<<<<
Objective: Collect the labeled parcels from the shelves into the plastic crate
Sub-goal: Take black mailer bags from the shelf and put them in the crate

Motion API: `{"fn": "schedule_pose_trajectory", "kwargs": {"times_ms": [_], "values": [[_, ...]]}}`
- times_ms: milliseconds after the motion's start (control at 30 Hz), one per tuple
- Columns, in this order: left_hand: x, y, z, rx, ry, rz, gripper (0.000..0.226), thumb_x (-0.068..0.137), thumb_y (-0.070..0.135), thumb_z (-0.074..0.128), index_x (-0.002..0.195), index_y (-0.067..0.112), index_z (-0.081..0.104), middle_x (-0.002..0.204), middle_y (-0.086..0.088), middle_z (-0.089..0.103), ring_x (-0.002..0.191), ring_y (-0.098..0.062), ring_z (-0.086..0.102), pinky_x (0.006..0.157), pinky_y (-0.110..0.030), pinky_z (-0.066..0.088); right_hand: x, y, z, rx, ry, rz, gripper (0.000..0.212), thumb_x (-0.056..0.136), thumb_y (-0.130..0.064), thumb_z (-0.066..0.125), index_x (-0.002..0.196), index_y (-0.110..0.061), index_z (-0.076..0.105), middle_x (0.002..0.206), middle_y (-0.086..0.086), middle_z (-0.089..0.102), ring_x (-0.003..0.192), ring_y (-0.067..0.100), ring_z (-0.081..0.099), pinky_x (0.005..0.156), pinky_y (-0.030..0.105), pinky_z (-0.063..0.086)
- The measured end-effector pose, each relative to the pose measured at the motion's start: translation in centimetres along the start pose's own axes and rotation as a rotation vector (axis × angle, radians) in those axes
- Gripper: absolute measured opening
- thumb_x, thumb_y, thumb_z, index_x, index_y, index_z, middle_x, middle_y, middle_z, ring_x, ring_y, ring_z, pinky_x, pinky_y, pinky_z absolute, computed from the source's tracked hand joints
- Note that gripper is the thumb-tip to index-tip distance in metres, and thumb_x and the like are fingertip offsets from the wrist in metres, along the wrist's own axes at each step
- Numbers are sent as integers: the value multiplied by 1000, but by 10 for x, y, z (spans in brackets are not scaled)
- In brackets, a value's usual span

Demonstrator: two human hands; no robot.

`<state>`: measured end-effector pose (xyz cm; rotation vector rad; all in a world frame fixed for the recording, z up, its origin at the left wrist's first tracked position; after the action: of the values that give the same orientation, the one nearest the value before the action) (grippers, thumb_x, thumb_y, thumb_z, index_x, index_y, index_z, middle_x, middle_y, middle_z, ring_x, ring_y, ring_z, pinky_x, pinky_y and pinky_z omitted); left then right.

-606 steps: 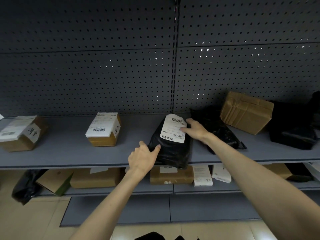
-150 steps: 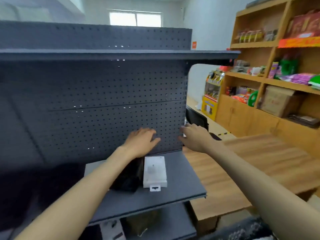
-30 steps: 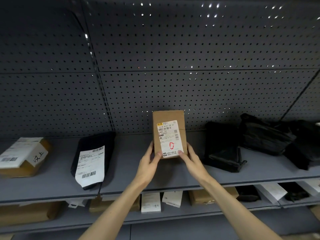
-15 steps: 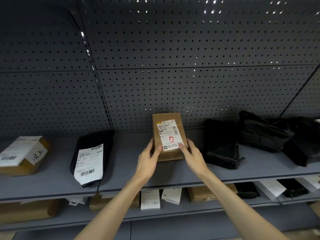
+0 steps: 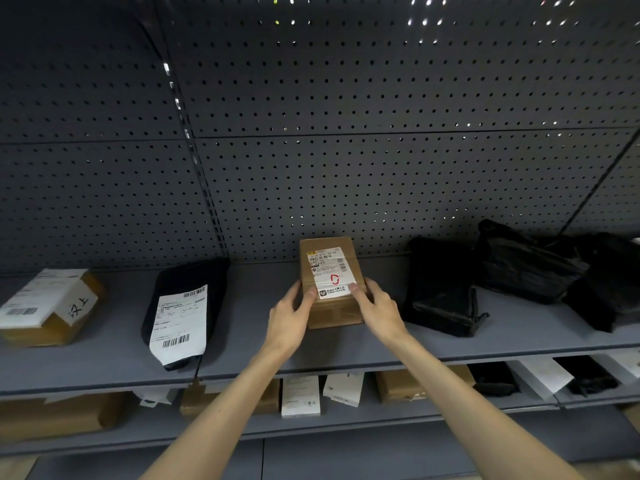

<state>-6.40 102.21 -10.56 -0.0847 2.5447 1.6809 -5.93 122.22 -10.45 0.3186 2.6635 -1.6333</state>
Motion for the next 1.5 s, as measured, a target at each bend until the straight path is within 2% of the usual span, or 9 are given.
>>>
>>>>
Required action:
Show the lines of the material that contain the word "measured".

Your response:
- The measured end-effector pose, each relative to the pose measured at the motion's start: translation in centimetres along the start pose's own axes and rotation as a rotation vector (axis × angle, radians) in those axes
- Gripper: absolute measured opening
`<state>`: measured end-effector pose (xyz cm; rotation vector rad; all in a world frame fixed for the recording, z up, its origin at the left wrist's first tracked position; after the action: of the values that give the same orientation, the one nearest the value before the action) (grippers, thumb_x, thumb_y, thumb_z, index_x, index_y, index_z, middle_x, middle_y, middle_z, ring_x, ring_y, ring_z, pinky_x, pinky_y and pinky_z omitted); left then right.
Motion for the next 1.5 s, as measured, a target at each bend until the straight path is within 2% of the usual span, or 9 are given.

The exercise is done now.